What we see are governments lining up to introduce anti-terrorism legislation because that’s the way to give intelligence agencies and the police more powers.

The British, Americans and others have fairly closely linked definitions which describe terrorism as using or threatening to use violent actions for the purposes of influencing and intimidating governments and the public, for the purpose of advancing a political, religious or ideological cause.

When this definition is used by these states against others, few question it. 

When those very same states act in a manner which fits their own definition of terrorism, it is referred to as ‘counter-terrorism’ even when it is blindingly obvious there was nothing to ‘counter’ in the first place. Iraq 2003.

Once labelled, ‘terrorists’, by virtue of those who label them, are stripped of any legal rights - they can be arrested, tortured, held without charge and assassinated with zero repercussions for the (state) perpetrator. Their ‘crimes’ can include peaceful political agitation. Egypt 2014.

Academics tell us that the meaning of terrorism fluctuates with history, but there’s a general feeling that legal definitions add little to the debate other than giving government specific crimes that action can be taken against.

Then of course legal definitions can be fraught with internal contradictions - the old one person’s terrorist is another’s freedom fighter issue. 

It also depends on whether you have friends in high places - how is Saudi Arabia’s mass beheadings, even of a woman in the street, different to the beheadings of Daesh? Why is every Palestinian who commits a crime labelled by the Israeli settler Government a terrorist, yet not one illegal settler who kills or maims a Palestinian, or destroys their olive groves ever called a terrorist let alone face imprisonment?

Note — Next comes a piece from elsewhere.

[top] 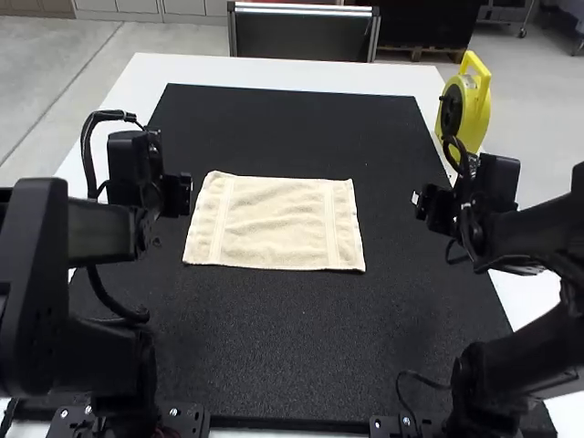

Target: Fold the towel.

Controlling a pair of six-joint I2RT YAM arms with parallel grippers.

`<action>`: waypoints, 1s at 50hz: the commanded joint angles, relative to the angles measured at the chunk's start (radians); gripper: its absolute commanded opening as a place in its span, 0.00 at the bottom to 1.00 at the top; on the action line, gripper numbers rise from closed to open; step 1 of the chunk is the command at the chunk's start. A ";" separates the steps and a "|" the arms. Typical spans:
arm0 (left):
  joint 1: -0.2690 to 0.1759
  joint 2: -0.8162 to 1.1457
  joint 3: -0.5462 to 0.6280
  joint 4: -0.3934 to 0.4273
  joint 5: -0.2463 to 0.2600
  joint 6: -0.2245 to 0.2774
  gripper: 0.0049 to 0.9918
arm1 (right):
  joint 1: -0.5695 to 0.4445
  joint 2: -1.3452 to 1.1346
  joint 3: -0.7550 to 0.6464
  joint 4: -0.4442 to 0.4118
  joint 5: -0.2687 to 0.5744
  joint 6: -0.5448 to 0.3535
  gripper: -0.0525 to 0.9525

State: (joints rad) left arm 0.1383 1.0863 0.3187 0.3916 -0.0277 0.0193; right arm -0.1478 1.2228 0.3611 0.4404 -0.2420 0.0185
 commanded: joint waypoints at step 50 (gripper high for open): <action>0.009 0.345 0.102 0.217 0.115 -0.009 0.96 | 0.200 0.187 0.075 0.152 -0.017 -0.114 0.95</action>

In reality can a single definition actually embody all the potentials of terror?

In reality what can be casually labelled as terrorism is often indistinguishable from war, revolutions and crime.

The UN’s 2004 definition requires the act to intend death or serious bodily injury to a civilian or someone not involved in hostilities in order to intimidate or compel a government or international organization to do or abstain from doing a particular act.

It is but one of a myriad of definitions I have found....way too many to list here but worth the search. 

Terrorism is an emotionally charged, pejorative term, depending on where the sympathies of the accuser lie - with the perpetrator or the victim.

It’s application therefore requires considerably more thought than is currently given before it is applied to those who are often ‘merely’ criminals.